Оливье повернулся к Хлое.
– Можно узнать, чем вы занимаетесь?
– Ничем таким, за что мне приходилось бы платить, – ответила Хлоя.
– Логично.
– Как долго вас здесь продержат? – спросила Анна.
– Еще пару дней.
– Вам есть где остановиться?
Оливье кивнул.
– Я могу поселиться у друга.
– Очередь на жилье сейчас не такая уж и длинная, – обнадежила его Анна. – Через пару месяцев у вас будет собственный уголок.
– Спасибо. – Казалось, что он чувствует себя стесненным, будто подобная перспектива была чем-то вроде досадной расточительности. Анна слышала, что на Весте «Сивадье» уже много лет отказывали в новом жилье. Она подумала, не сострить ли в ответ, что большая часть стройматериалов так или иначе будет получена с его родного астероида, но потом испугалась, что собеседник может счесть такую шутку легкомысленной.
– Если сейчас «интеллектуальная собственность» стала для нас объектом порицания, – рассуждала Марке, – то насколько нелепым и тошнотворным должны выглядеть поиски культурно обусловленных оправданий тому, как Сивадье воспользовались этой идеей, чтобы силой пробиться в проект освоения Весты. Да, они были участниками соглашения, основанного на взаимном согласии.

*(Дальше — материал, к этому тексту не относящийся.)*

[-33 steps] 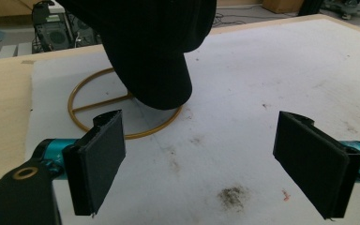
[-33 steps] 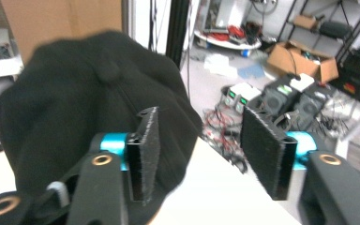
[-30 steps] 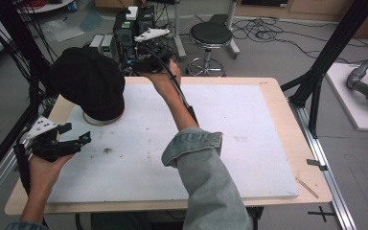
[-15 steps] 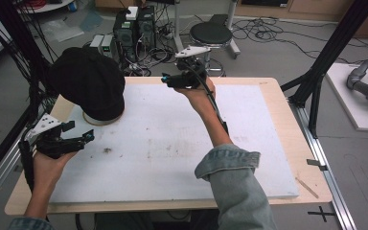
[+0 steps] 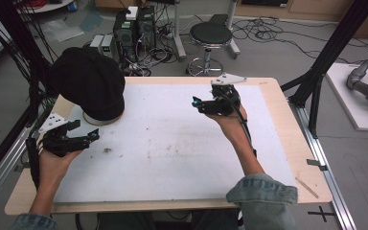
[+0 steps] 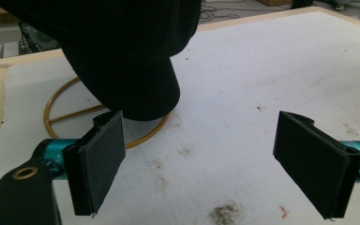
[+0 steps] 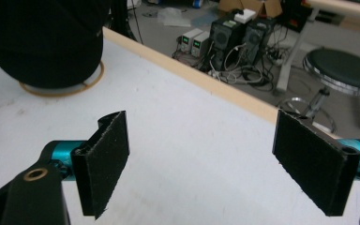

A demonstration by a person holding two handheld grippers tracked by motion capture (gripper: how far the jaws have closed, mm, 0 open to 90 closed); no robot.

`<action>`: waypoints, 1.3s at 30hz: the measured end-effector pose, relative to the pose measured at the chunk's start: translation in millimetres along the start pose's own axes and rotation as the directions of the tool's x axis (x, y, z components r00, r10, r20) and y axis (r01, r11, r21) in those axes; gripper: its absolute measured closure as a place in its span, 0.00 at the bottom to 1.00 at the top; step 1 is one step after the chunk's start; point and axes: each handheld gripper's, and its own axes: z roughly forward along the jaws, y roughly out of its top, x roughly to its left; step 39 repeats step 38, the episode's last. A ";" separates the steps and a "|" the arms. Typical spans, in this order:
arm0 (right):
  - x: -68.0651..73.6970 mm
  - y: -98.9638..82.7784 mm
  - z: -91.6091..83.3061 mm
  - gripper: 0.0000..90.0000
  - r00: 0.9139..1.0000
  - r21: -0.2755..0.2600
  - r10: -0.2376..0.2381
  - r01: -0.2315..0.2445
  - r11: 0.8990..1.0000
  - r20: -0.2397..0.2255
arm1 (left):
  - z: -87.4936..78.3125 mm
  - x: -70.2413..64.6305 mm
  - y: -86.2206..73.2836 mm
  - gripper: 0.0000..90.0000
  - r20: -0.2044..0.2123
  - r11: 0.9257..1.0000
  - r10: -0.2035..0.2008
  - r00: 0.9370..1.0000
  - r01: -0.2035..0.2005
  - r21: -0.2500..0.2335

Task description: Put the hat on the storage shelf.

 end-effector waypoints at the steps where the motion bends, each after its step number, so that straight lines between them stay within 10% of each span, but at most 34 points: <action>1: -0.5 -5.5 -3.7 0.21 1.000 -0.004 0.006 -0.006 1.000 0.002 | 0.4 -0.5 -0.3 0.19 0.003 1.000 0.004 1.000 -0.004 0.000; 10: -8.9 -73.9 -36.7 0.14 0.993 0.017 0.098 -0.099 0.995 0.063 | 2.5 -4.1 -1.4 0.19 0.002 1.000 0.011 1.000 -0.011 -0.002; 20: -20.9 -129.9 -51.4 0.15 0.977 -0.090 0.196 -0.188 0.978 0.088 | 3.8 -4.9 -1.9 0.19 0.011 1.000 0.009 1.000 -0.009 -0.001; 23: -22.7 -135.6 -51.5 0.15 0.981 -0.046 0.148 -0.144 0.989 0.123 | 5.0 -6.5 -2.0 0.19 0.012 1.000 0.016 1.000 -0.016 0.000; 39: -30.9 -148.2 -54.5 0.14 0.973 -0.075 0.214 -0.207 0.975 0.087 | 7.4 -6.5 -4.4 0.19 0.009 1.000 0.013 1.000 -0.013 -0.002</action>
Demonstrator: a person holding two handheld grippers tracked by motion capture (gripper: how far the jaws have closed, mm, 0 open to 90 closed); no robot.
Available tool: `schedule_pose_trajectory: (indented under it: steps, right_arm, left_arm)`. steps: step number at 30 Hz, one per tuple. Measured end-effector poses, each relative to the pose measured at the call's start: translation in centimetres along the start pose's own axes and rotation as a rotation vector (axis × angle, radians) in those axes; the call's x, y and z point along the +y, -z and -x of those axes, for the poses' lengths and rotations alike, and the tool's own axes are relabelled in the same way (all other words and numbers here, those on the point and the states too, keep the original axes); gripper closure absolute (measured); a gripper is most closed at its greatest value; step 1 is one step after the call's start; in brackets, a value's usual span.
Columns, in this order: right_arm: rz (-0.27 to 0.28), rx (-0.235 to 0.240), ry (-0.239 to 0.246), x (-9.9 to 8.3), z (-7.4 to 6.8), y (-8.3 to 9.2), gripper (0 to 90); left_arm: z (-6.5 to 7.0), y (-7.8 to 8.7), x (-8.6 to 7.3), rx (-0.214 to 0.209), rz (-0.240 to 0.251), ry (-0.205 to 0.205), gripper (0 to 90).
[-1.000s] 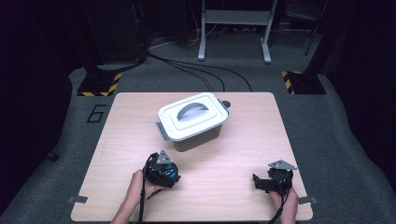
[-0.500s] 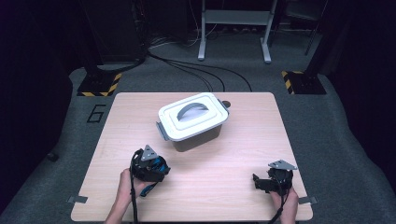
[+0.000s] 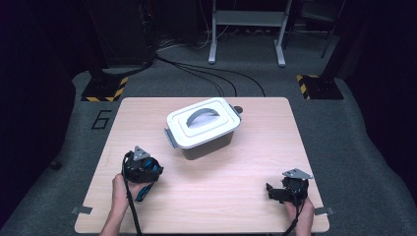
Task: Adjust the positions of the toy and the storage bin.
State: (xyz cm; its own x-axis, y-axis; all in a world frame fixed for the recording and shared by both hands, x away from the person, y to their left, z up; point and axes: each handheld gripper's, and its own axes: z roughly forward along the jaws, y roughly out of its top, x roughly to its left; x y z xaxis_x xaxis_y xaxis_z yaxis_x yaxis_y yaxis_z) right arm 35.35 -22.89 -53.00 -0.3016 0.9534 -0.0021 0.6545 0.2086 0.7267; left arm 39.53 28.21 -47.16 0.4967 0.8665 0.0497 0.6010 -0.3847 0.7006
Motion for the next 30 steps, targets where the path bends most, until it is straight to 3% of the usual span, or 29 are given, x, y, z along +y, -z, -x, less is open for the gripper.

Но каковы были шансы добиться справедливого решения в условиях порочной правовой системы – допускавшей покупку и продажу идей, принадлежащих всем без исключения людям по праву рождения?
К началу перерыва в вещании Оливье был настроен оптимистично.
Здесь, конечно, есть кое-какая бравурная риторика, но эти туманные формулировки, как мне кажется, сводят ее на нет. И ведь при желании они вполне могли бы привести примеры конкретных проблем той эпохи: есть исследования, которые показывают, что люди действительно погибали из-за неоправданно высокой стоимости анализов на патентованные онкогены.
– Но точность побуждает искать отличия, – сказала в ответ Камилла. – Технологии добычи ископаемых довольно сложно спутать с медицинскими.
– В отличие от технологий добычи и военных преступлений?
– В этом и суть, – решила Камилла. – На самом деле здесь нет никакого сопоставления; людям просто предлагается провести ассоциацию между двумя понятиями. Но стоит копнуть глубже, и наткнешься лишь на тупой буквализм.
Представитель противоположной стороны, Давид Делиль, начал свое выступление с демонстрации документов, подтверждающих его происхождение, доказывая тем самым, что на него налог распространяться не будет. Возможно, его душу грело сделанное перед всеми заявление о том, что он действует исключительно из принципа, но у Камиллы подобная попытка увязать моральный вес человека с его родословной вызывала лишь разочарование.